I want to express the achievement of a goal such as "Buying a car", or "Learning a Skill". Can I say:

"I obtained a new car."
"I obtained piano playing skill."

Is there a word better than obtained for expressing this, one that works both for acquiring a skill and acquiring property (the car)?

I'm looking for a word that combines both concepts, is commonly used, and is clearly understandable for both types of acquisitions.


The verb acquire works reasonably well, because it has a sense “To get” that works well for getting a car, as well as a sense “To gain, usually by one's own exertions; to get as one's own...” that works in both cases and particularly in the second, gaining a skill.

Among the set of near-synonyms acquire, attain, earn, gain, obtain, procure, secure, win, the first probably is most suited to serve both purposes.

  • great answer jwpat7. I appreciate it :) Thanks guys
    – alex
    May 17 '13 at 14:45
  • @jwpat7 For a new car, I'd normally say bought unless I acquired it by other means (e.g. as a gift).
    – TrevorD
    May 17 '13 at 15:26

I would say that obtained is not the word you're looking for.

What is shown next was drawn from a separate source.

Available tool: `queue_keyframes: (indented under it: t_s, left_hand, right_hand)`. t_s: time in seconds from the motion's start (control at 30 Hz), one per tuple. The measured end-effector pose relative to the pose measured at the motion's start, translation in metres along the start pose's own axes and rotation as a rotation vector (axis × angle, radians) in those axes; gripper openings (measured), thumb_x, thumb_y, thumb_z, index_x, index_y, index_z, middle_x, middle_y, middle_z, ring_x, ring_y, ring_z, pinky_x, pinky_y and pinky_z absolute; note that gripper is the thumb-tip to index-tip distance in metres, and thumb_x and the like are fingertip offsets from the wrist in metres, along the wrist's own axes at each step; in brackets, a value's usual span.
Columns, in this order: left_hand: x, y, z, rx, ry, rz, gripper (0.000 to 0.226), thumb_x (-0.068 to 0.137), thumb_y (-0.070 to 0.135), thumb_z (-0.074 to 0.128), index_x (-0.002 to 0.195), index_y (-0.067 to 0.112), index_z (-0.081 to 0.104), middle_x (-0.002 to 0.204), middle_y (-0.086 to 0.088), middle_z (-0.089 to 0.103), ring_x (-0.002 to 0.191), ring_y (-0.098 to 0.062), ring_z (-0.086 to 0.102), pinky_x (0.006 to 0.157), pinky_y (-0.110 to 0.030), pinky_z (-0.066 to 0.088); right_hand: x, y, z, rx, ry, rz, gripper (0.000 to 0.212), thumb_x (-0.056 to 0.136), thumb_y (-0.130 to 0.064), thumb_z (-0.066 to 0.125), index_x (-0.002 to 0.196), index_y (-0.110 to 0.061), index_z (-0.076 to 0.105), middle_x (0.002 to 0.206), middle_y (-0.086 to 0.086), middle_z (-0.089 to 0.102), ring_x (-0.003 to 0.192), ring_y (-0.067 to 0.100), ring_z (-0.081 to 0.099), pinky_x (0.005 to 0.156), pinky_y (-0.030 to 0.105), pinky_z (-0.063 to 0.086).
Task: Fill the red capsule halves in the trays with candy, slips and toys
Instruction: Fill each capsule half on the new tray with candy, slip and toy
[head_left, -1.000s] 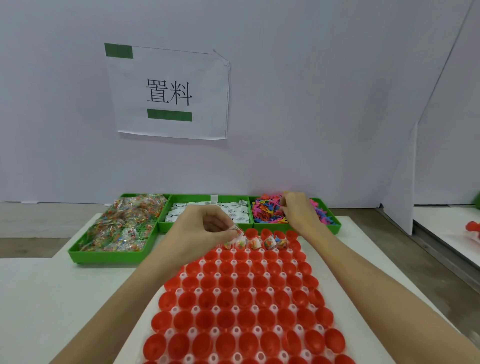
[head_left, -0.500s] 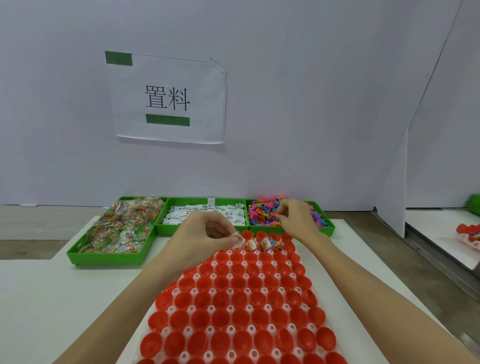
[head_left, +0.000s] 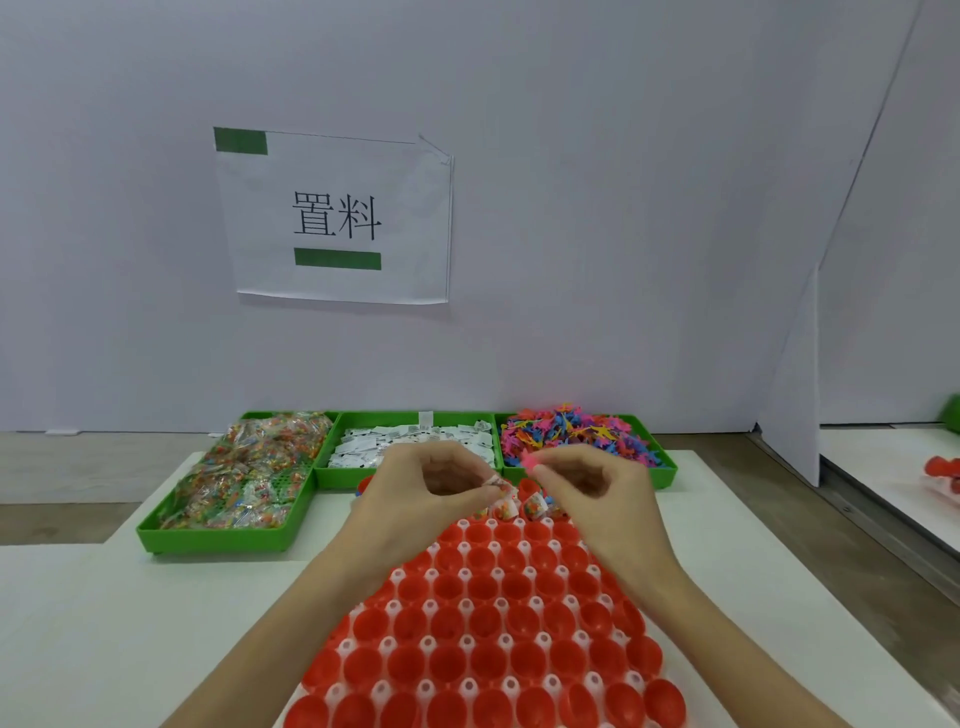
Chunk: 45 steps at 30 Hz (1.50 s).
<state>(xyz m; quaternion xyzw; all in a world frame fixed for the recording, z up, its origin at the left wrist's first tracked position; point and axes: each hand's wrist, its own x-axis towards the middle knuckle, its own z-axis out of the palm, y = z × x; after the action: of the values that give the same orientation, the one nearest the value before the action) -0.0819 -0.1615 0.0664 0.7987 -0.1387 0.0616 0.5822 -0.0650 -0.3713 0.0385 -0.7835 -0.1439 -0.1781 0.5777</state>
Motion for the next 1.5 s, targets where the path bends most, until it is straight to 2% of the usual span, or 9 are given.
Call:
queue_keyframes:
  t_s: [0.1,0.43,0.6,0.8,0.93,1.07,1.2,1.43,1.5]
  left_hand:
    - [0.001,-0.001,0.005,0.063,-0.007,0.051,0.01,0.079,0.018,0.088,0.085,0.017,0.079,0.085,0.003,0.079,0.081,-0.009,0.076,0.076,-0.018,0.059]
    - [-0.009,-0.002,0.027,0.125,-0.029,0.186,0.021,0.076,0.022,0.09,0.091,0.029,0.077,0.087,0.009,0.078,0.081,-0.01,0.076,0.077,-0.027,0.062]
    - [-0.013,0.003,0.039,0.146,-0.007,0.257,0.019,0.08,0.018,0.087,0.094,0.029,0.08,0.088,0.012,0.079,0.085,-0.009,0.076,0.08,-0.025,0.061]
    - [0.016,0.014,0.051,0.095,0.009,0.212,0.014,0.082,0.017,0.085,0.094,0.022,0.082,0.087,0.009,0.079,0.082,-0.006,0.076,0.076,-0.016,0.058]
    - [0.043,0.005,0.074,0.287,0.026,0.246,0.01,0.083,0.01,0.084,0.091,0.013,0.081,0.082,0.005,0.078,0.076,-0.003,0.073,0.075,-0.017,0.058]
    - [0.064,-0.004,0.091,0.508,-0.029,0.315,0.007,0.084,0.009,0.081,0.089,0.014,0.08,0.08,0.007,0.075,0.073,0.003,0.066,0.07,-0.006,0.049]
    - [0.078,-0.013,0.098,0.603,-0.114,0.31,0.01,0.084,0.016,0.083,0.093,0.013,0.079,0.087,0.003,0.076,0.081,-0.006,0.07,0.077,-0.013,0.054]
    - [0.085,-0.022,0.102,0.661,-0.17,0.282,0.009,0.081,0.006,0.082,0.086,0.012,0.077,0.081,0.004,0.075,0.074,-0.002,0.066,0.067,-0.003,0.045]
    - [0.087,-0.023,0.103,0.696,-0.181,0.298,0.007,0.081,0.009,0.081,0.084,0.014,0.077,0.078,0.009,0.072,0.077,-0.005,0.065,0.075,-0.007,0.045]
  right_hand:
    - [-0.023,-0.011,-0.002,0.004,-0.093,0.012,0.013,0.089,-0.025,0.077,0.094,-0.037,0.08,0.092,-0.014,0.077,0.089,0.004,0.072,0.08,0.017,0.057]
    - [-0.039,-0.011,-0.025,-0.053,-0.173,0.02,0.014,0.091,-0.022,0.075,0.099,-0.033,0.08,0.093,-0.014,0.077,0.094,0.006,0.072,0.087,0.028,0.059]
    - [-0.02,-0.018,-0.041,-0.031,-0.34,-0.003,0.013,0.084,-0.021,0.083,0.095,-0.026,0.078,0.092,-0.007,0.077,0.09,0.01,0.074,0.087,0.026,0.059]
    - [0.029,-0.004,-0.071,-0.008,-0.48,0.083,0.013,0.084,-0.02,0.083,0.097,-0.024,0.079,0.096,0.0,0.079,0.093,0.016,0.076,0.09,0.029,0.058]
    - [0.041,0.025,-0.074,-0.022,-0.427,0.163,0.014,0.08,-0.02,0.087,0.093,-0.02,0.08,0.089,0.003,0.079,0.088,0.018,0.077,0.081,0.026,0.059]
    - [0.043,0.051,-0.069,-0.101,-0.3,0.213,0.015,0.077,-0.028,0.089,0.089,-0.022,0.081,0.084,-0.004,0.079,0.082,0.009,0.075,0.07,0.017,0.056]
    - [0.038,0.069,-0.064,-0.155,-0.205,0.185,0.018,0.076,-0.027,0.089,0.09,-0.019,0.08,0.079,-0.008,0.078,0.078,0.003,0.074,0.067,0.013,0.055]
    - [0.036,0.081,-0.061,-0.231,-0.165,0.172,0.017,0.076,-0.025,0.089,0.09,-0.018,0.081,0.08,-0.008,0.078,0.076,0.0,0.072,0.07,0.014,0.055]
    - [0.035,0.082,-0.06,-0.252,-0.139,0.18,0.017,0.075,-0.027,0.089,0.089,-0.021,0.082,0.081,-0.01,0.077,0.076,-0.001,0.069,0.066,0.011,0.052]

It's so vague, so three-day-old-beer flat, so general, that it says little.

Rather, I'd say:

I bought a new car.
I got a new car for my birthday.
I won a new car in a lottery.

Use a vivid verb instead of something olive drab and camouflaged. However, I obtained a new car is grammatical, understandable, and boring. But it does invite questions: "How?", "Where ?", "When?", "From whom?"

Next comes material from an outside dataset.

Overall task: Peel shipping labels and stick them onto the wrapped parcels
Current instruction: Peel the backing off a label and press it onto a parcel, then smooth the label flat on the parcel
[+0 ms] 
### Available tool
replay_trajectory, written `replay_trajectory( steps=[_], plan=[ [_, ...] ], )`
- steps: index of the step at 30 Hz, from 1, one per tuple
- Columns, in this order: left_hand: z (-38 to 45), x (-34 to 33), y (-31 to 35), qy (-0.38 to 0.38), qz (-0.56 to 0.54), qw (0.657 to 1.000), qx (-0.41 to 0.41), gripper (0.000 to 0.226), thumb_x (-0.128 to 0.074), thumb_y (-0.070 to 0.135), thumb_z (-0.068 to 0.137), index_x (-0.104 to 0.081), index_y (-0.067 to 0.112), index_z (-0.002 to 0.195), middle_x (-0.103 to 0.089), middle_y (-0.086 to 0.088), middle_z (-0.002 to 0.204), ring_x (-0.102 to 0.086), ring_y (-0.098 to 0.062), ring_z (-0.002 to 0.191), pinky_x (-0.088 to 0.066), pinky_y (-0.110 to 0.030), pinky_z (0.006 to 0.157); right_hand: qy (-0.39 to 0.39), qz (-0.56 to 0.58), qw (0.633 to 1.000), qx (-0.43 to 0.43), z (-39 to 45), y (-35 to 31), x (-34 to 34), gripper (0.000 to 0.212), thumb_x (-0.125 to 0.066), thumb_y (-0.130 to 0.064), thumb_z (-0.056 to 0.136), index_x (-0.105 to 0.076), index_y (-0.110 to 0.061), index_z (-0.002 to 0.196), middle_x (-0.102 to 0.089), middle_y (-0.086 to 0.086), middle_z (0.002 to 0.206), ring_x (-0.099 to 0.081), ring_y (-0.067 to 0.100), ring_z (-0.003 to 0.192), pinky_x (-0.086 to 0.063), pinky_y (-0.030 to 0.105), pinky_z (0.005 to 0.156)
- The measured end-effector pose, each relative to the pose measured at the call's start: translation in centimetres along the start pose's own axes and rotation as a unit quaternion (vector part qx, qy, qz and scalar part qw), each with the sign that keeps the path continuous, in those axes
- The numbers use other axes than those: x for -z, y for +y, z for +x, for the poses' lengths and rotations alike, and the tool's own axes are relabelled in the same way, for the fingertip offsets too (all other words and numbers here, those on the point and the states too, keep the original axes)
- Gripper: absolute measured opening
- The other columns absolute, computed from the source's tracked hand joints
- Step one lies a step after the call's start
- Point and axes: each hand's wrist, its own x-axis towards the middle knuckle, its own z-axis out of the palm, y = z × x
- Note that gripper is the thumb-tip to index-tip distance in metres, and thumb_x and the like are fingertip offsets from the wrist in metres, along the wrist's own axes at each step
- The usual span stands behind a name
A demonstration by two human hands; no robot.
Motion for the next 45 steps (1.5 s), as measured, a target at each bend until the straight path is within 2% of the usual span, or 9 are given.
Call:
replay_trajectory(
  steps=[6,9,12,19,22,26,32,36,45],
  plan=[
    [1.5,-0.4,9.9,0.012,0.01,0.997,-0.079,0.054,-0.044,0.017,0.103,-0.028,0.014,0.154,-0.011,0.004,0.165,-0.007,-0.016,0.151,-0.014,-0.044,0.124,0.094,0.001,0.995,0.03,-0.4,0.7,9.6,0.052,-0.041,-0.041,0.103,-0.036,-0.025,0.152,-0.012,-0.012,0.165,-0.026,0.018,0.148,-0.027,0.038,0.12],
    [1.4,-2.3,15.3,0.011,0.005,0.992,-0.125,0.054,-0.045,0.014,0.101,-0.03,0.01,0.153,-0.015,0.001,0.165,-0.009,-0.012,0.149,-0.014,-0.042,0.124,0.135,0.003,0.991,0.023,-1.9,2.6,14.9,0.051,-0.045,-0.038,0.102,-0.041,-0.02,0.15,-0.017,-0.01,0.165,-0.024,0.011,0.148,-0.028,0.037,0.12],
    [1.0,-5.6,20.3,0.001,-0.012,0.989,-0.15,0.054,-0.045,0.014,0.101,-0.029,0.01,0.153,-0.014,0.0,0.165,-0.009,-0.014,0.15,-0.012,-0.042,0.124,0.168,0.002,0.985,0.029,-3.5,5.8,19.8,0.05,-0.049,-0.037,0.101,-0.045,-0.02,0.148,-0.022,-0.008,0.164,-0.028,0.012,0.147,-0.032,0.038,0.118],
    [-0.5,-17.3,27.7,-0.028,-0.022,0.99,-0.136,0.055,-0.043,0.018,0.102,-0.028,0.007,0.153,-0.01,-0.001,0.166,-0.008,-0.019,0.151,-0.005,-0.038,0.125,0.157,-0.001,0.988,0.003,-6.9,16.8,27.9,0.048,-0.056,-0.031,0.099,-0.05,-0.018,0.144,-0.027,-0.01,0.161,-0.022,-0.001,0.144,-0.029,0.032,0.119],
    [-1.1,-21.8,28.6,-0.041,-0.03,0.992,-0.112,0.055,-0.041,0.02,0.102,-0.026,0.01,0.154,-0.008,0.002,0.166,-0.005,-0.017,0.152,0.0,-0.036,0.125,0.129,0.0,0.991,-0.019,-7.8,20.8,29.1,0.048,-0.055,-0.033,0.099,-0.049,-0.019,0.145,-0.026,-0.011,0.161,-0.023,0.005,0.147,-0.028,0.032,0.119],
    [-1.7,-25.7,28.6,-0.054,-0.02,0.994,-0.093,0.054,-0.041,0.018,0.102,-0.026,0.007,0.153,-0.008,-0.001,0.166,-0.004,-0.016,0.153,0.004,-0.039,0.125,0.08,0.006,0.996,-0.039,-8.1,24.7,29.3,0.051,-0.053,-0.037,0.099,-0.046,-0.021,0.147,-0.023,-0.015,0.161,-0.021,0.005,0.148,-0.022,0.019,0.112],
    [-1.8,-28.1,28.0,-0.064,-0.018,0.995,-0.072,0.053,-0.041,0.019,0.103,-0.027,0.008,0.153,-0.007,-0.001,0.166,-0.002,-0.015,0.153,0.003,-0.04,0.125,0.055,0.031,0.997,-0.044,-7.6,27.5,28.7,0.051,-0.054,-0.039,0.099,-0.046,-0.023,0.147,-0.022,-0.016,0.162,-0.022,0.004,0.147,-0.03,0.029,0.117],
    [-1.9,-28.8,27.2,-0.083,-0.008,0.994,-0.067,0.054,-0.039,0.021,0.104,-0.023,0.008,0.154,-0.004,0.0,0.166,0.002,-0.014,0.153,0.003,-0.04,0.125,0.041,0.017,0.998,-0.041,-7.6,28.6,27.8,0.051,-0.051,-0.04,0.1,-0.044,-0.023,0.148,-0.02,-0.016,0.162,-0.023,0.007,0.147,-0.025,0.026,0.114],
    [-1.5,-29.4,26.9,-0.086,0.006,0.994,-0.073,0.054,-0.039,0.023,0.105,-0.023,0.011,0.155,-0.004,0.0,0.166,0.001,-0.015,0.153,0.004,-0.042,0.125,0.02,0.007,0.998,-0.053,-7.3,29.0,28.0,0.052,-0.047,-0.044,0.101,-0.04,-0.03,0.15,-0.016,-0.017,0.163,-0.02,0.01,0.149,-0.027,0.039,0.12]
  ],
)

The second case is just plain wrong. You can acquire a skill or a language, for example, but you can't obtain one. Those things aren't like advanced degrees -- it used to be that you had to earn a PhD, an Ma/MS, BA/BS, but now you can obtain them from dealers who print them and sell them to anyone willing to buy one.

I'd say:

I learned how to play the piano.

Saying "I obtained piano playing skill." is like talking with wads of cotton stuffed in your nostrils. It can be done, but it makes the folks you're talking to feel strange and makes you sound even stranger.